Pretty harsh, huh? I guess I almost sort of regret posting that now. I was venting. Kevin, after reconsideration, I don't see you as part of the Hollywood mafia but I am so sick at being propagandized with attempts to redefine Hollywood's favored victims as the moral high ground that I spew, and may hit innocent bystanders. I guess it's the character (or lack of character) of Alyssa that royally ticks me off. If, in some Aristotelian sense, art is a selective re-creation of reality, then I am offended by Alyssa and Holden having been selected as representatives of this age of supposed sexual liberation. Because Alyssa's not liberated, to begin with. She's a mass of her own neuroses and prejudices. And, Kevin, you got to play God and decide what she was going to be, and what Holden was going to be, and I don't understand what point there was in making Holden even more of an asshole than she was.

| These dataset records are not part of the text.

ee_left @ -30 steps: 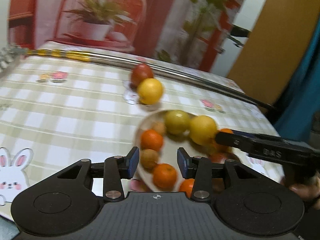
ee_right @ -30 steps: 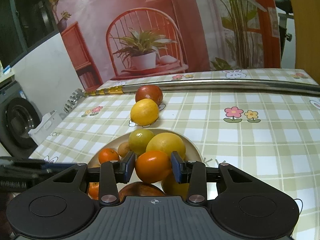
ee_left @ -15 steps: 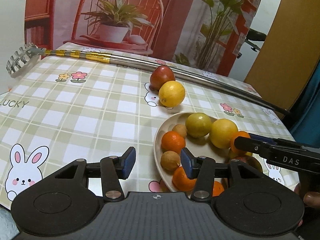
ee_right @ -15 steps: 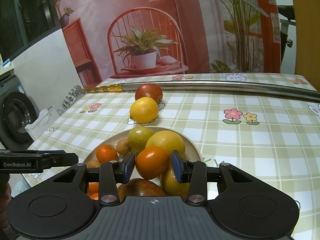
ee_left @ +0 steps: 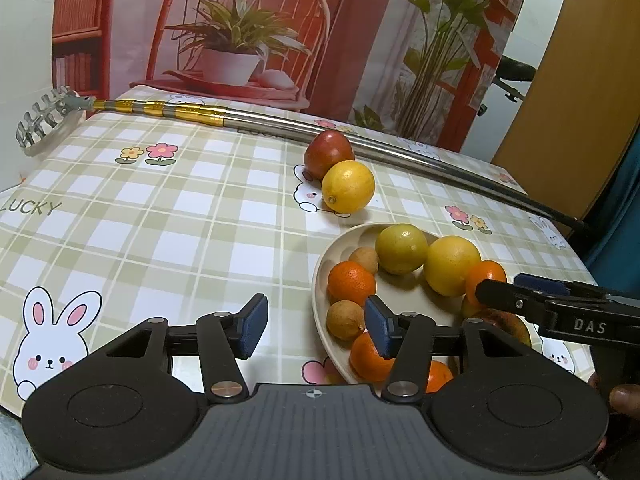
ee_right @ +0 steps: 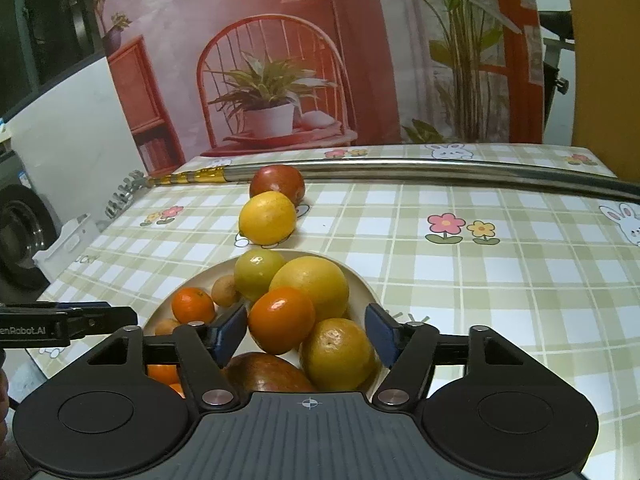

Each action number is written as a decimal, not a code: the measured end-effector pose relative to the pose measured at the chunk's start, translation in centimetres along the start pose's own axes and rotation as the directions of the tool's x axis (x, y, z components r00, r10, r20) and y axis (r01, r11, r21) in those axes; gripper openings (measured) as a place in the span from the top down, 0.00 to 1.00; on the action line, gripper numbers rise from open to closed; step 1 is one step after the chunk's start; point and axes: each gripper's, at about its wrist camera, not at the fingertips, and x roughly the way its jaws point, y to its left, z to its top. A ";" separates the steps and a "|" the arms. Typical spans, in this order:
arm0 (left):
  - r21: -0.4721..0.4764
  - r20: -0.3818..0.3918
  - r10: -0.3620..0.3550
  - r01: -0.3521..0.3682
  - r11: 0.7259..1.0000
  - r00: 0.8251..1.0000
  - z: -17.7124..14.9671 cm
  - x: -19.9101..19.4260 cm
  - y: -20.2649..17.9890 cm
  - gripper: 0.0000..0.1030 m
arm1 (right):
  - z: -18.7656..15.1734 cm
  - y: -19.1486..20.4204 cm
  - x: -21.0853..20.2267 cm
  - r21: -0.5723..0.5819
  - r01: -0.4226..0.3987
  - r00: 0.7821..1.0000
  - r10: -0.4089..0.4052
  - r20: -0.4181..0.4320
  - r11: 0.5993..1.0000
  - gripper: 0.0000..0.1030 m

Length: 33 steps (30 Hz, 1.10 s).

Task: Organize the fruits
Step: 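Lower the mandarin onto the plate and open the right gripper, then grasp the yellow lemon on the tablecloth with the right gripper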

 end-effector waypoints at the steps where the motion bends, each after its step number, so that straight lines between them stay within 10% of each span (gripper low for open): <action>1: 0.000 -0.001 0.000 0.000 1.000 1.000 0.0 0.0 0.0 0.45 | 0.0 0.0 0.1 0.001 0.008 1.000 -0.008 -0.004 1.000 0.28; 7: -0.001 -0.006 0.004 -0.004 1.000 1.000 -0.1 0.1 0.1 0.45 | -0.2 -0.1 0.1 0.013 0.018 1.000 -0.018 -0.005 1.000 0.12; 33: 0.007 0.010 0.030 -0.030 1.000 0.999 1.7 -0.1 1.3 0.44 | 0.1 -1.6 -0.1 0.070 0.035 0.999 -0.036 0.009 0.997 0.07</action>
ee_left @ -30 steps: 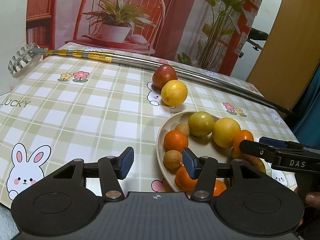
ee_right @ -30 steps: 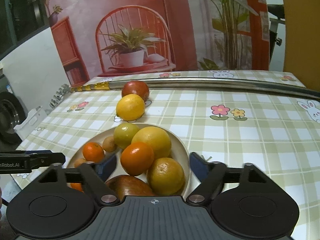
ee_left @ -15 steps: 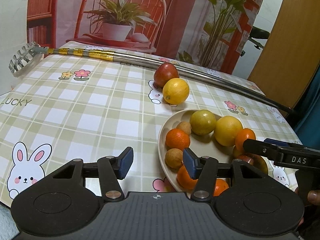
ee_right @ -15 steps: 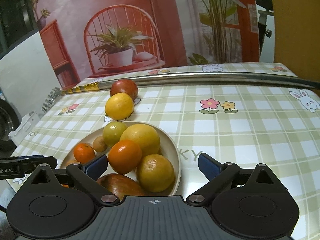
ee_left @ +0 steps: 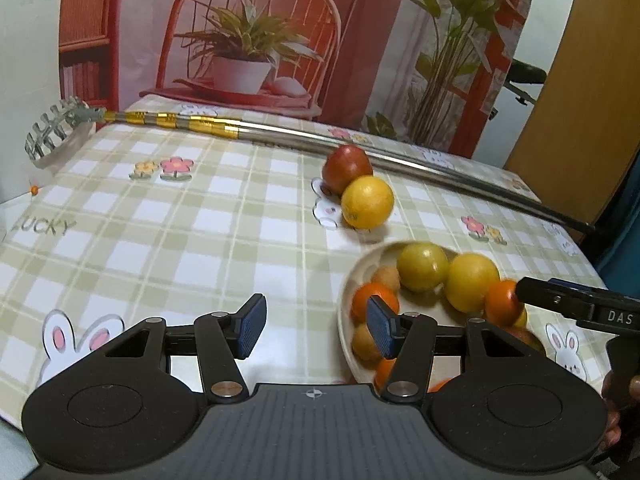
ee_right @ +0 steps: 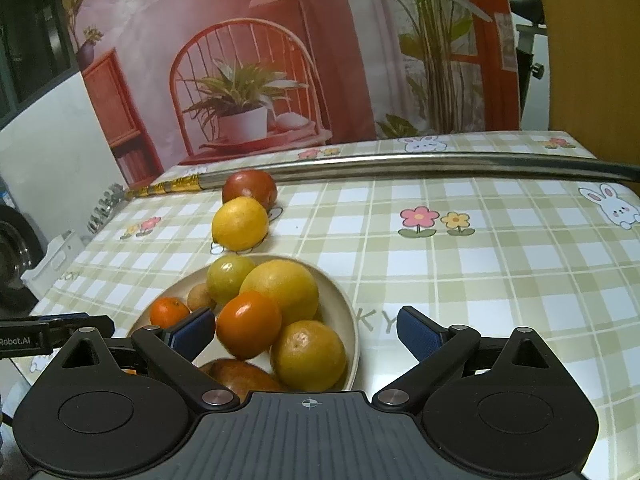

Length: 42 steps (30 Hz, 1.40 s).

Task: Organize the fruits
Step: 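Grasp the yellow lemon on the tablecloth with the right gripper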

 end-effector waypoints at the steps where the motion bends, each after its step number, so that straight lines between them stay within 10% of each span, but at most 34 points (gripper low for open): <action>1: 0.002 0.004 -0.002 0.002 1.000 1.000 0.5 0.0 0.2 0.44 | 0.2 -0.2 0.0 0.002 -0.001 1.000 0.001 0.004 1.000 0.07; 19: 0.053 0.068 -0.020 0.016 0.998 0.997 5.9 1.0 2.5 0.39 | 7.8 -0.7 2.9 0.040 -0.104 0.995 0.104 0.005 0.994 0.07; 42: -0.062 0.043 -0.047 0.049 0.997 0.998 4.9 3.2 6.6 0.39 | 12.7 6.6 17.6 0.008 -0.138 0.935 0.133 -0.330 0.990 0.29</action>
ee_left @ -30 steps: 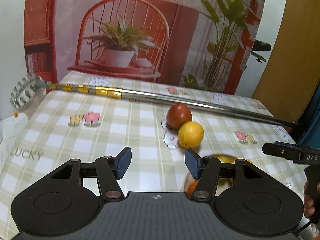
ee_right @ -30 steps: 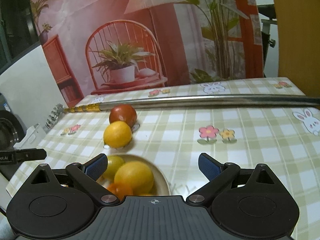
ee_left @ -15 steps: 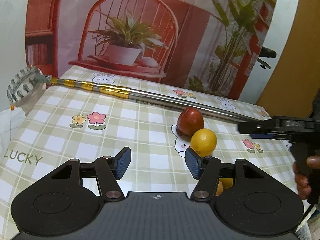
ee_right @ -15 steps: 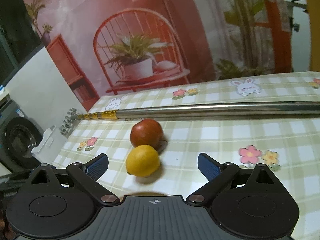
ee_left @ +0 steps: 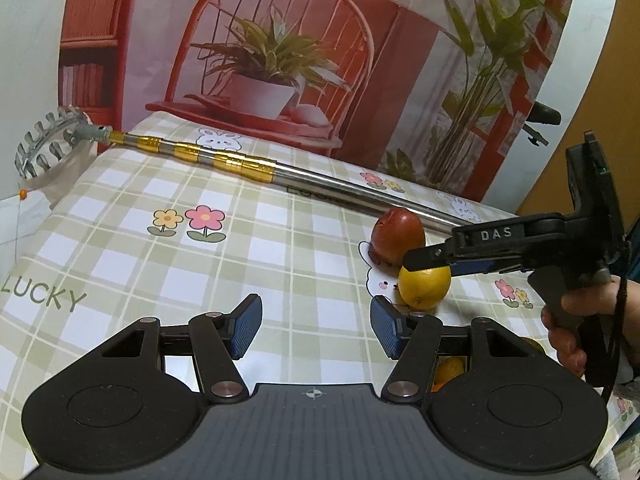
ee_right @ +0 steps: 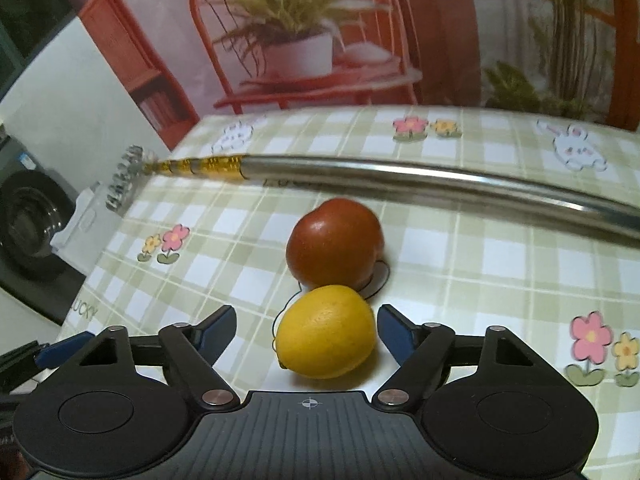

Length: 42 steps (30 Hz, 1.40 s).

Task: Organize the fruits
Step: 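Grasp the yellow lemon on the tablecloth with the right gripper, then carry the lemon onto the plate and open the right gripper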

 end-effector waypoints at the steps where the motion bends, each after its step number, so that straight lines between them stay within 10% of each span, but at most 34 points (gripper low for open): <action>1: -0.001 -0.002 0.000 0.000 1.000 1.000 -0.1 0.1 0.1 0.39 | 0.1 0.0 0.3 0.005 0.011 1.000 -0.011 -0.004 1.000 0.31; 15: 0.025 -0.010 -0.017 0.018 1.000 1.000 -0.4 -0.2 -1.1 0.39 | 0.0 -1.3 1.9 0.082 0.039 0.998 -0.035 -0.045 0.996 0.46; 42: 0.059 -0.023 -0.067 0.068 0.996 0.997 -1.4 -2.9 -3.9 0.39 | -8.6 3.6 -10.3 -0.231 0.003 0.999 0.005 0.034 0.973 0.47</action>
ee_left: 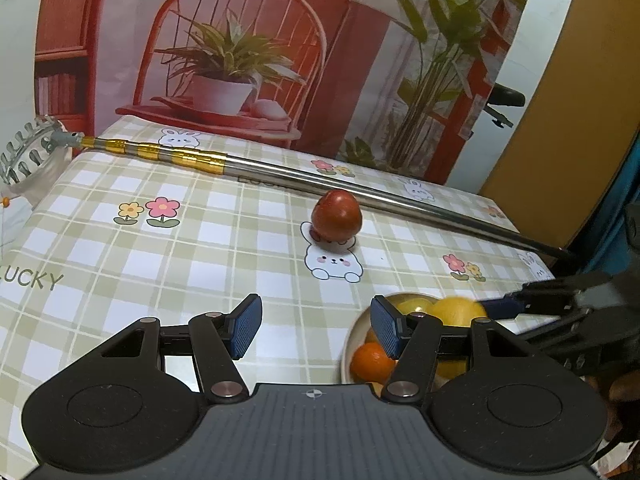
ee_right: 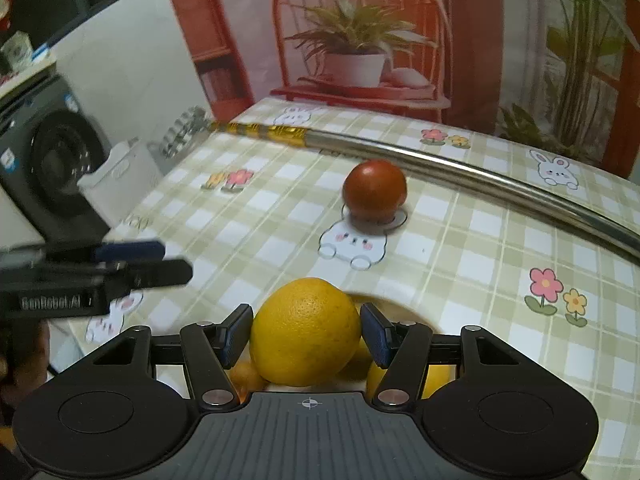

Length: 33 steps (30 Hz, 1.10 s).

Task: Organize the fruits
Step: 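Carry the lemon onto the plate and open the right gripper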

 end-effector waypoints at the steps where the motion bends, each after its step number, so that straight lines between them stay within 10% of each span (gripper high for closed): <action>1: 0.001 -0.001 -0.001 0.001 1.000 1.000 -0.1 -0.1 -0.1 0.39 | -0.3 0.3 0.0 -0.010 0.000 1.000 0.000 -0.007 1.000 0.47; 33: 0.007 -0.033 -0.004 0.004 1.000 0.999 -1.1 0.3 -0.1 0.39 | -2.3 1.6 3.6 -0.083 0.027 0.992 -0.037 -0.118 0.996 0.47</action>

It's not like either of them was better off having collided with the other, or really learned better from the experience, and if they didn't, then what's there for me, your audience, other than a bitter aftertaste, after I'm done admiring the professionalism of the crafts you brought together?

Maybe you don't want to be taken this seriously, analyzed this much. Maybe being phsilsophically reflective isn't the point of what you're doing. But I always give artists the benefit of the doubt that what they put out is what they actually intended, and if I missed your point, I'd appreciate it if you corrected me.